AIM OF THE EXERCISE: Every line below must be reproduced exactly; no pictures are to be included.

─── STORED DATA

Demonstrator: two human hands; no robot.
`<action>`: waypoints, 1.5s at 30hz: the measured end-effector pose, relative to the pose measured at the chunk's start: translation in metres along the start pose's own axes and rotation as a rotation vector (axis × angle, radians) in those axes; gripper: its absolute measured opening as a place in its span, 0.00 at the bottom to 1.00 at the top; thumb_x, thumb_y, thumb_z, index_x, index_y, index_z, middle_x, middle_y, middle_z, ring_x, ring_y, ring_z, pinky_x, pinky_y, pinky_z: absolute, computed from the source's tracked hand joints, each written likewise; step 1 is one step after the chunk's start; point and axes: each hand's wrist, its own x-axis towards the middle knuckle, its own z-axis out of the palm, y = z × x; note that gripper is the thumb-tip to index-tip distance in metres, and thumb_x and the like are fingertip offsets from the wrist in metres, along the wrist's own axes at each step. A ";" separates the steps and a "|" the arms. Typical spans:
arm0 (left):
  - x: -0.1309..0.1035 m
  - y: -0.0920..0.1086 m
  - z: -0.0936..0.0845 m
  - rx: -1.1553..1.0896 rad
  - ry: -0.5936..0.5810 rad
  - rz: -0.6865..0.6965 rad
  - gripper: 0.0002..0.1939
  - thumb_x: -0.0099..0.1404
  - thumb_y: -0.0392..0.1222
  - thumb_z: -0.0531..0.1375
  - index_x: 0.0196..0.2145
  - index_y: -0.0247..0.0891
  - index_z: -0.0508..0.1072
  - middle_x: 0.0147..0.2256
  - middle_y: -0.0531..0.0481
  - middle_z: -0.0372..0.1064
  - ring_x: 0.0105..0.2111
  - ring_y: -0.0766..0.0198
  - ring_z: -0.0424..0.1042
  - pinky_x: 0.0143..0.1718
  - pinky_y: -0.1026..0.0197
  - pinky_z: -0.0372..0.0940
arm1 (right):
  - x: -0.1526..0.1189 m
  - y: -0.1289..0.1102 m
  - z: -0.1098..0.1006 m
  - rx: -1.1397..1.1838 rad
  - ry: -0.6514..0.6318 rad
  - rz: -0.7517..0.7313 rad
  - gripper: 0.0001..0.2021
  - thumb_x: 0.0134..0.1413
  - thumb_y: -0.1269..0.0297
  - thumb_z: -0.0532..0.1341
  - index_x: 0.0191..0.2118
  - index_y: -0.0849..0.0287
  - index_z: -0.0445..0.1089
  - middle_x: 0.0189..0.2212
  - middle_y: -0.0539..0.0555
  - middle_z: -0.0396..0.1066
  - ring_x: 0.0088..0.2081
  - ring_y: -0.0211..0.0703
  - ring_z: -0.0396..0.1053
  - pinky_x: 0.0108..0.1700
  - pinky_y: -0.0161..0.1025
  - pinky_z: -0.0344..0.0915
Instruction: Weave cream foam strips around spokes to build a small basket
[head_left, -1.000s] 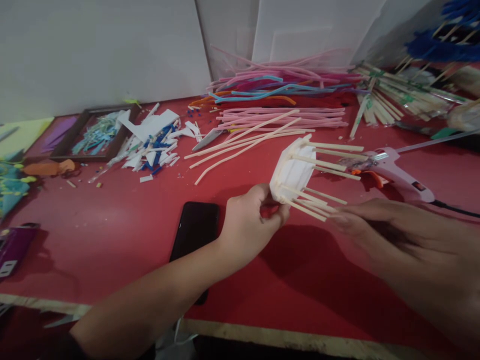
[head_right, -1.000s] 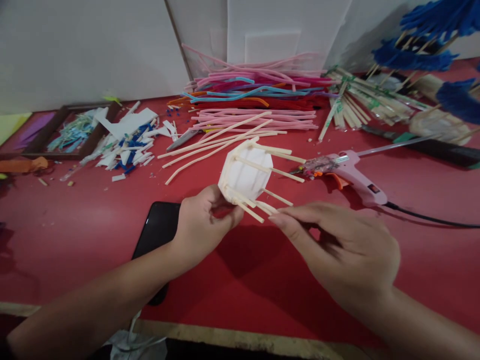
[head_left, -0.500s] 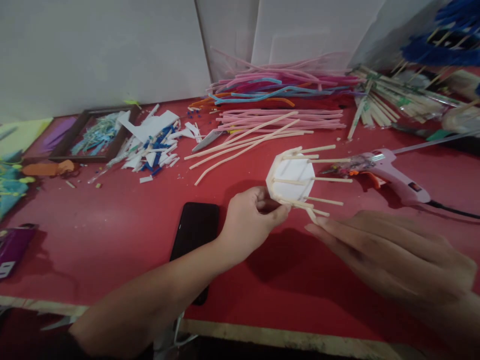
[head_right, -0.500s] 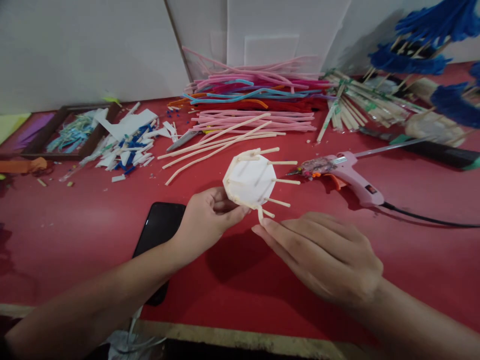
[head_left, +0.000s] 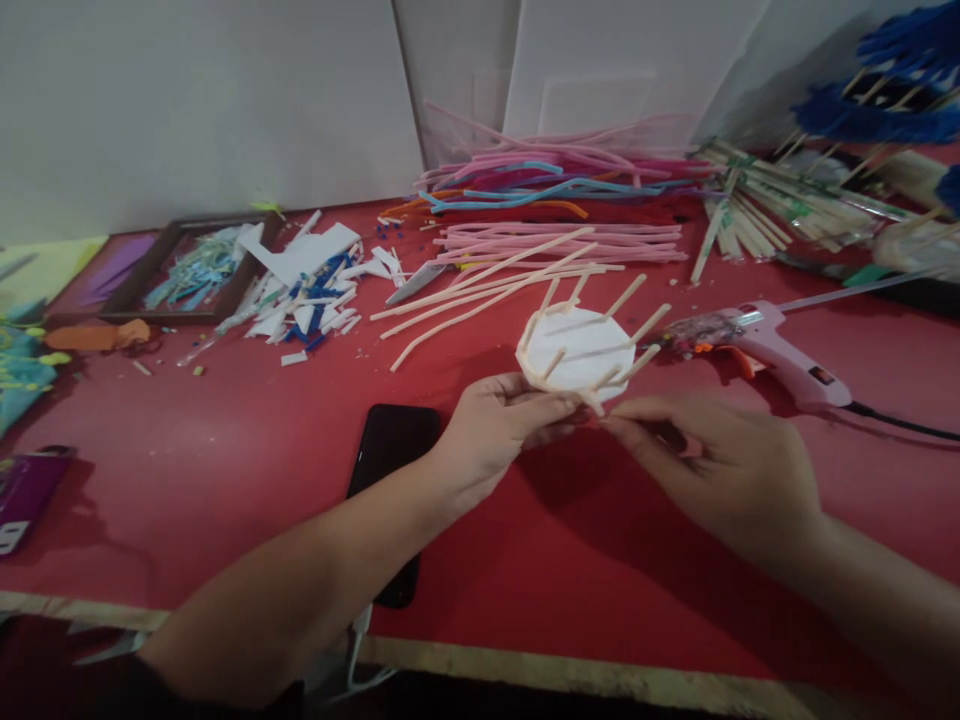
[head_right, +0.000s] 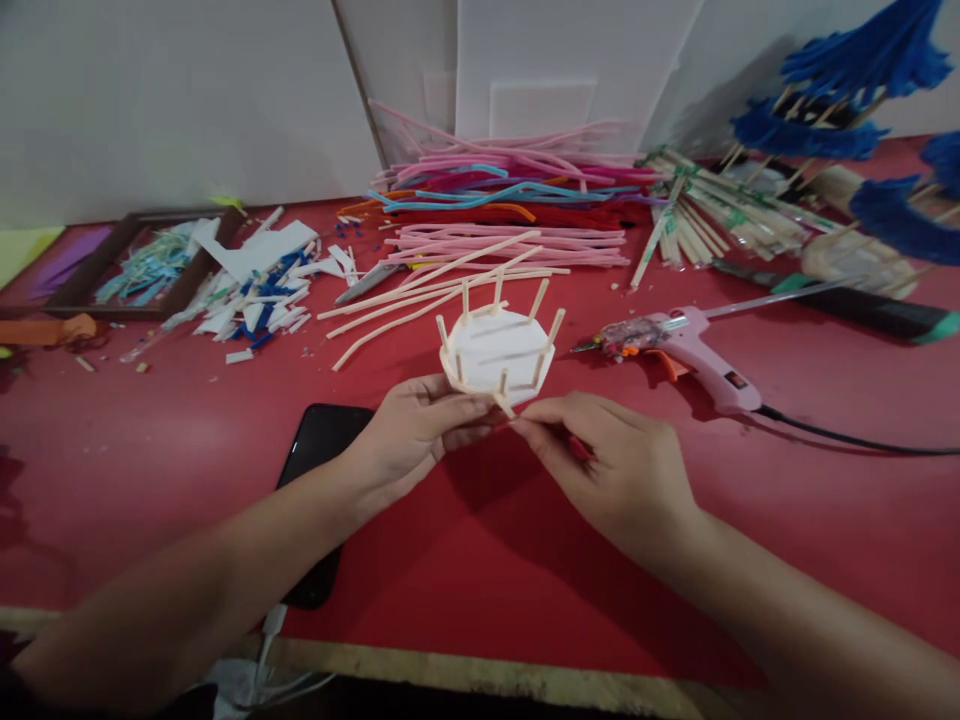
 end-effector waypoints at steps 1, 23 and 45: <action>0.000 0.000 0.000 0.016 -0.002 0.021 0.15 0.42 0.38 0.76 0.29 0.33 0.79 0.28 0.47 0.80 0.30 0.64 0.79 0.41 0.59 0.74 | 0.001 0.000 0.000 0.060 -0.014 0.081 0.07 0.63 0.63 0.61 0.33 0.53 0.74 0.27 0.50 0.80 0.26 0.39 0.76 0.28 0.33 0.71; -0.014 -0.003 0.002 0.534 -0.015 0.441 0.10 0.56 0.37 0.68 0.37 0.35 0.77 0.39 0.44 0.83 0.41 0.56 0.81 0.43 0.61 0.74 | 0.010 -0.012 0.003 1.180 -0.229 0.880 0.19 0.44 0.50 0.73 0.22 0.57 0.69 0.16 0.45 0.62 0.17 0.32 0.60 0.19 0.33 0.64; -0.005 0.001 0.001 0.289 -0.050 0.167 0.19 0.45 0.42 0.76 0.33 0.33 0.79 0.30 0.45 0.82 0.31 0.62 0.80 0.39 0.60 0.75 | 0.000 -0.011 -0.011 -0.165 0.093 -0.046 0.06 0.63 0.70 0.61 0.37 0.51 0.74 0.30 0.50 0.81 0.30 0.43 0.78 0.30 0.37 0.72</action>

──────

EXERCISE SOLUTION:
Demonstrator: two human hands; no robot.
`<action>`: waypoints, 1.5s at 30hz: the measured end-effector pose, relative to the pose measured at the chunk's start: translation in metres along the start pose's own axes and rotation as a rotation vector (axis × angle, radians) in those axes; gripper: its absolute measured opening as a place in its span, 0.00 at the bottom to 1.00 at the top; thumb_x, thumb_y, thumb_z, index_x, index_y, index_z, middle_x, middle_y, middle_z, ring_x, ring_y, ring_z, pinky_x, pinky_y, pinky_z: absolute, computed from the source's tracked hand joints, each written likewise; step 1 is one step after the chunk's start; point and axes: each hand's wrist, its own x-axis towards the middle knuckle, its own z-axis out of the palm, y = z × x; note that gripper is the thumb-tip to index-tip distance in metres, and thumb_x and the like are fingertip offsets from the wrist in metres, along the wrist's own axes at each step. A ";" separates the steps and a "|" the arms. Typical spans:
arm0 (left):
  - x: -0.1309..0.1035 m
  - y: -0.0920..0.1086 m
  - z: -0.0936..0.0845 m
  - rx: -1.1553..1.0896 rad
  - ry: -0.5936..0.5810 rad
  - rz: -0.6865..0.6965 rad
  - gripper: 0.0002..0.1939
  - thumb_x: -0.0099..0.1404
  - thumb_y: -0.0392..0.1222
  - thumb_z: -0.0531..0.1375
  - index_x: 0.0196..0.2145
  - index_y: -0.0247..0.0891
  - index_z: -0.0508..0.1072
  - middle_x: 0.0147..0.2256
  - middle_y: -0.0531..0.0481
  - middle_z: -0.0372..0.1064
  - ring_x: 0.0105..0.2111
  - ring_y: -0.0766..0.0198
  - ring_z: -0.0424..0.1042
  - pinky_x: 0.0143..0.1718
  - pinky_y: -0.1026..0.0197
  - pinky_z: -0.0372..0.0940
arm1 (right):
  - x: -0.1526..0.1189 m
  - y: -0.1289..0.1102 m
  - z: -0.1098..0.1006 m
  - rx: -1.1397..1.1838 rad
  - ry: -0.6514..0.6318 rad
  - rz: -0.7517..0.7313 rad
  - gripper: 0.0001..0.2021
  - thumb_x: 0.0134..0.1413
  - thumb_y: -0.1269..0.0297
  - thumb_z: -0.0532..0.1341
  - index_x: 0.0191..0.2118
  - index_y: -0.0849..0.0287
  - index_z: -0.0445..0.1089
  - middle_x: 0.0189..0.2212
  - middle_y: -0.0539..0.0555
  - middle_z: -0.0396..0.1066
  - ring_x: 0.0088..0.2081
  - ring_y: -0.0211..0.0703
  - ring_z: -0.0396..0.1053
  - pinky_x: 0.0108..0.1700
  - pinky_y: -0.0161..0.1025
  - pinky_z: -0.0344..0.0915
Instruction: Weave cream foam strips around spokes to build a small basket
[head_left, -1.000s] 
[head_right, -1.000s] 
[head_left, -0.500s] 
[head_right, -0.500s] 
[head_left, +0.000s] 
[head_right, +0.000s] 
 end-effector waypoints at steps 1, 23 and 45: <action>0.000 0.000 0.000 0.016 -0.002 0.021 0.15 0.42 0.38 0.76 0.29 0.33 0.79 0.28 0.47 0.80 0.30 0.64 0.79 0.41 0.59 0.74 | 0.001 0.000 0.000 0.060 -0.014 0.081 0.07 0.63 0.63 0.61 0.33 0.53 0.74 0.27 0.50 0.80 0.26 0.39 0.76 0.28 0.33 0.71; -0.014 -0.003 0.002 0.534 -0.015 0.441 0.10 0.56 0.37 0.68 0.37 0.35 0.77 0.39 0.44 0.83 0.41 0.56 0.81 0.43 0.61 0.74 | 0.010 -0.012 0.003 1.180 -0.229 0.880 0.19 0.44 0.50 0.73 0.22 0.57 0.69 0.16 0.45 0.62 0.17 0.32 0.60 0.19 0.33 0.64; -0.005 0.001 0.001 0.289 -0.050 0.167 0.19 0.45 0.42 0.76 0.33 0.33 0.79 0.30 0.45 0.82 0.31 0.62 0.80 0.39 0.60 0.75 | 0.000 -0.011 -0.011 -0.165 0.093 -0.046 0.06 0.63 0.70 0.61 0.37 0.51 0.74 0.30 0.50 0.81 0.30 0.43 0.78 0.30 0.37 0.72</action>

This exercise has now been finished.